▶ [TO DO]
Find the lines in the listing below that include the word "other", and report how many there are, with nothing more.

• • • • •

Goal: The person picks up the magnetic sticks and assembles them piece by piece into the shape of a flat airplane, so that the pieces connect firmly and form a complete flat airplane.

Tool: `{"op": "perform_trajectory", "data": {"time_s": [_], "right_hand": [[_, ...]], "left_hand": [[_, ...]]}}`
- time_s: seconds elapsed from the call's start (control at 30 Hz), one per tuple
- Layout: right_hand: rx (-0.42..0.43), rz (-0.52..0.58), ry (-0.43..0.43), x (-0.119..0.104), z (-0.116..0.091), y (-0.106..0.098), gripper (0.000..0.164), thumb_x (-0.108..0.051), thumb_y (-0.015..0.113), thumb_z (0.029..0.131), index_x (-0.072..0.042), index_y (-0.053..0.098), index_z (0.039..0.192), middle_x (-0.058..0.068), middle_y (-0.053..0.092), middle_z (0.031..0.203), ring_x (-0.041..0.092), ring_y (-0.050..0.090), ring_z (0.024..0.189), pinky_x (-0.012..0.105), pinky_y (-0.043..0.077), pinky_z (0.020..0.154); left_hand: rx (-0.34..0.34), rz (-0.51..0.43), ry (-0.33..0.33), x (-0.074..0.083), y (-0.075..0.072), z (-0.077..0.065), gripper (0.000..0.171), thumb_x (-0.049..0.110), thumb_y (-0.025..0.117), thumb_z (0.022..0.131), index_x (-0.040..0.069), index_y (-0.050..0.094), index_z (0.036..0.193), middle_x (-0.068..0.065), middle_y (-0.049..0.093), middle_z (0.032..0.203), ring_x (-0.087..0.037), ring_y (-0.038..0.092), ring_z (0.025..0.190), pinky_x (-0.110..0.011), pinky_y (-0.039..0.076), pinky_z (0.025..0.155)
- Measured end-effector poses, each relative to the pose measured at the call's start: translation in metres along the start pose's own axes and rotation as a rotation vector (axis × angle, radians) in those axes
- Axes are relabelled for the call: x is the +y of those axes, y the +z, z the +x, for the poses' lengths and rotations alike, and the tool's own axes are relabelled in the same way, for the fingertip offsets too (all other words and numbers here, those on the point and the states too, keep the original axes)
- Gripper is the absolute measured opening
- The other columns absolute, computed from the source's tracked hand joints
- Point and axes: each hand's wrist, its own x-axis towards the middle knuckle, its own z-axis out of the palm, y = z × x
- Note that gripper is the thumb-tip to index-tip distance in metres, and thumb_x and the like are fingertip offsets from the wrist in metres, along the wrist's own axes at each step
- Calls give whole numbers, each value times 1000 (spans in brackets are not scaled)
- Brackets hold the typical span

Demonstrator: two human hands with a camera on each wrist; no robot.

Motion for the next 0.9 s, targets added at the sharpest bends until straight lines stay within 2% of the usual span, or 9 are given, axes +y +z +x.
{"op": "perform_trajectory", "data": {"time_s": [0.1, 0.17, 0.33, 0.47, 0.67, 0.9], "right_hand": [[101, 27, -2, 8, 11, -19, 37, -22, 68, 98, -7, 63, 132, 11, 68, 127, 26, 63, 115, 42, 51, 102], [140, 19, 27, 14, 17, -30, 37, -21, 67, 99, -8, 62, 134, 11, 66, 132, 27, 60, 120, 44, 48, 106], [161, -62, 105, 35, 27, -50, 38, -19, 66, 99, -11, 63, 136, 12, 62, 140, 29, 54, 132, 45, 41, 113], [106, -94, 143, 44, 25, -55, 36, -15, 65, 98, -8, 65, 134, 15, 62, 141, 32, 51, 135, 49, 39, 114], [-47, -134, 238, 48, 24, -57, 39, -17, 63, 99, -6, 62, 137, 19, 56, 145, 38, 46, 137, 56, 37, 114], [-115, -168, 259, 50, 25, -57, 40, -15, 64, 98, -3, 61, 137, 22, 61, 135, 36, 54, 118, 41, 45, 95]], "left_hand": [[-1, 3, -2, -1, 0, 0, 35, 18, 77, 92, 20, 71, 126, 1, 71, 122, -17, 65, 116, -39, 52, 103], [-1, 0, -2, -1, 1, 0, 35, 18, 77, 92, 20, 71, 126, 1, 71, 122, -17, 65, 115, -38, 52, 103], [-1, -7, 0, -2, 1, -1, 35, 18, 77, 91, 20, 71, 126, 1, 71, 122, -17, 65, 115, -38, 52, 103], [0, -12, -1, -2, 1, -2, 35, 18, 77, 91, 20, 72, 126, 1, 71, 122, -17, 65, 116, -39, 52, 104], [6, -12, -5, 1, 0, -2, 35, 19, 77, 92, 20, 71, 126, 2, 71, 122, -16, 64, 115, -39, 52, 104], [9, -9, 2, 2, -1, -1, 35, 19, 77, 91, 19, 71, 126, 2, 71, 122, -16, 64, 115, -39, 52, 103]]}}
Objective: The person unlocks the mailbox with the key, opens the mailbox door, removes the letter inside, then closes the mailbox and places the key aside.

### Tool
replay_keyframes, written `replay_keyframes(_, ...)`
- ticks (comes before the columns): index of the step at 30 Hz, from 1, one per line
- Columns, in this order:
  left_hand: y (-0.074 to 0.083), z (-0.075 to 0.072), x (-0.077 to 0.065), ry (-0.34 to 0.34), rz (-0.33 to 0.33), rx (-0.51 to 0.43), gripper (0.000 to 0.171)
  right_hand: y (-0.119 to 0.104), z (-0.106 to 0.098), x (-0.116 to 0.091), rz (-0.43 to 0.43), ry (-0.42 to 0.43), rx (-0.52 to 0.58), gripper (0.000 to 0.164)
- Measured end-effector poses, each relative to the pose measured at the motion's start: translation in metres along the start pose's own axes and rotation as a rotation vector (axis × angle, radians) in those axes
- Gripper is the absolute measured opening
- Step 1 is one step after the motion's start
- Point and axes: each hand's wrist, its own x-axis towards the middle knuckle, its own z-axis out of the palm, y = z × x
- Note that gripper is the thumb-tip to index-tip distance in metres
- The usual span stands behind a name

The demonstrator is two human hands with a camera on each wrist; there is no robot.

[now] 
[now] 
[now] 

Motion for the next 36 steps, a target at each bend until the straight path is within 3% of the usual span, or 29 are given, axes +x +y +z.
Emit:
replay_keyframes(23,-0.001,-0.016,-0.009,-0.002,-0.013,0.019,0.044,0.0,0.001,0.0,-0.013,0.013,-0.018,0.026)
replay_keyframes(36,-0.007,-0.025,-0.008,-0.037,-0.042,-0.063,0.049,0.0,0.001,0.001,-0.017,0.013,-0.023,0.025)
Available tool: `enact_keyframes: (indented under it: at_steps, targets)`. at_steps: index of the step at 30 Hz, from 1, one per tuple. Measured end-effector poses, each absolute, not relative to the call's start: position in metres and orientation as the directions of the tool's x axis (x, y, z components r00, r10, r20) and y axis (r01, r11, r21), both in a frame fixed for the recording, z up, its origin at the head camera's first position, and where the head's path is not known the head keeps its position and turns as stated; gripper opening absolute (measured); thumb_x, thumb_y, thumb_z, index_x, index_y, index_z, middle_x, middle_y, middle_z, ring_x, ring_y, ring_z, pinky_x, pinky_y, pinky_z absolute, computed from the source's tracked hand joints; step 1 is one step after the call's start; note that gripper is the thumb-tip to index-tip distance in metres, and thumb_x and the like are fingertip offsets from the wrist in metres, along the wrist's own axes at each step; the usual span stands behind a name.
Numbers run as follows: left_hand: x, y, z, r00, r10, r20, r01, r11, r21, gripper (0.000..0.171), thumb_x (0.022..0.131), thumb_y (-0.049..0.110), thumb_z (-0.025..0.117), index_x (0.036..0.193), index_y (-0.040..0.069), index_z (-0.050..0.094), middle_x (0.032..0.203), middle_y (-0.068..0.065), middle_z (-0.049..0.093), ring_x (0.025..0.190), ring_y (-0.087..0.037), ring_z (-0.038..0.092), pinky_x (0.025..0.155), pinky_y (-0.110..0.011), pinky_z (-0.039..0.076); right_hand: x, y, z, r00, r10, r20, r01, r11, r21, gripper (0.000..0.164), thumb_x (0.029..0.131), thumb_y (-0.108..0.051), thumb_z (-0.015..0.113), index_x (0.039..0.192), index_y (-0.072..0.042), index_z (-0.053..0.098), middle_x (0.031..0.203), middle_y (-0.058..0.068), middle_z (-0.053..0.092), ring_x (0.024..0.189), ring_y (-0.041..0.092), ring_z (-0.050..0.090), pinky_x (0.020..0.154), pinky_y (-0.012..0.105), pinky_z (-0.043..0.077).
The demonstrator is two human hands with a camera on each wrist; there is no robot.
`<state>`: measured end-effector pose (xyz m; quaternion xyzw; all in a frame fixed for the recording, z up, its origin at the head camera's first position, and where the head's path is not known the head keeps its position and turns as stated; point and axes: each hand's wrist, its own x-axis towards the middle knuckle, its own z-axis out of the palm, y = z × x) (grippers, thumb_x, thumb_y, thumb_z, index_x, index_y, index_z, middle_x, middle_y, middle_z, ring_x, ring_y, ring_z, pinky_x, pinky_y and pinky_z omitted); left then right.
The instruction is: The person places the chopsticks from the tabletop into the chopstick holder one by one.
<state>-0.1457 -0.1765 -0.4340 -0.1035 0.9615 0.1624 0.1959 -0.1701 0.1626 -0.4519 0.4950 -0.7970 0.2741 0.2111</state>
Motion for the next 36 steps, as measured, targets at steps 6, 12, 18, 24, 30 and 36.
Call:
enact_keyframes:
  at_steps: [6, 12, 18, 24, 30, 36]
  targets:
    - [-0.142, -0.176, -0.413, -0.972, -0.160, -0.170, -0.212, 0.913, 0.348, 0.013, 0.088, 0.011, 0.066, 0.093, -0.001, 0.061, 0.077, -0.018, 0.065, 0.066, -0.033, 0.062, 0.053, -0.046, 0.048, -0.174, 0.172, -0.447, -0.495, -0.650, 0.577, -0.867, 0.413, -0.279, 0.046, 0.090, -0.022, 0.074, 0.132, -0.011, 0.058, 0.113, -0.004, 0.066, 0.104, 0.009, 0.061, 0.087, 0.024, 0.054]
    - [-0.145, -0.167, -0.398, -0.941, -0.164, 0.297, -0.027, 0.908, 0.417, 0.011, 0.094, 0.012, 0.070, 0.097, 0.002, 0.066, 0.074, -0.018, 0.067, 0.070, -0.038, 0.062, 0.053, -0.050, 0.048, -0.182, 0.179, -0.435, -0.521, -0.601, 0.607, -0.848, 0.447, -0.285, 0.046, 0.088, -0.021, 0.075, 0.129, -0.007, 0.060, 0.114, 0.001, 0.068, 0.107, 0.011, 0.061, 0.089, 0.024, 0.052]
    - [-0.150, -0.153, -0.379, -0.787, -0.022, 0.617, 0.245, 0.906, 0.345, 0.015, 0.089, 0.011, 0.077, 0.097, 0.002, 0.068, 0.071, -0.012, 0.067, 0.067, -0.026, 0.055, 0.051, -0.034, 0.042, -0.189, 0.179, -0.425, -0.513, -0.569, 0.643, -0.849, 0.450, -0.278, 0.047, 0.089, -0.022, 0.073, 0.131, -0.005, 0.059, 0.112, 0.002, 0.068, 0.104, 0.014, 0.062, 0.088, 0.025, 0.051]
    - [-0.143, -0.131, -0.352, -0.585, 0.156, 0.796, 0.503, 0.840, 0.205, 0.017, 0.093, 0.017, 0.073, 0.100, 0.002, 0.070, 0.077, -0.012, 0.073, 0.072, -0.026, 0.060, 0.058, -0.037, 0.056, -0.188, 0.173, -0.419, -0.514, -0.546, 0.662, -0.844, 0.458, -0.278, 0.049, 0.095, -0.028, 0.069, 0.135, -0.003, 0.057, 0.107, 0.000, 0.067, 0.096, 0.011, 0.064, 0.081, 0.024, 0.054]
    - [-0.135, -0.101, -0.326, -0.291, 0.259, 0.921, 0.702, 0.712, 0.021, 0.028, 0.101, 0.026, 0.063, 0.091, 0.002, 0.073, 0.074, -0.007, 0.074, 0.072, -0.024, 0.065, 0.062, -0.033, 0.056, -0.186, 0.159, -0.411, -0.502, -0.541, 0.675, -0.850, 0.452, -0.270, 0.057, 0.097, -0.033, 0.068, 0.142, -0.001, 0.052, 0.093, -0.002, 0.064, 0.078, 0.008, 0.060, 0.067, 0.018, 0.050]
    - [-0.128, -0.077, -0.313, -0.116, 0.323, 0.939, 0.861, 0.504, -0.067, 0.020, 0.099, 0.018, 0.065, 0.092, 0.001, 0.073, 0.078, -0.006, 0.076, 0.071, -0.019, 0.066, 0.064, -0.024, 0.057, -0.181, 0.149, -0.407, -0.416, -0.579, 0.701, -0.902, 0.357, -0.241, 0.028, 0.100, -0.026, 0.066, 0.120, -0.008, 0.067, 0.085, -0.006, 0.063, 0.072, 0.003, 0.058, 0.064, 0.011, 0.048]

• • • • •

▶ [RESULT]
2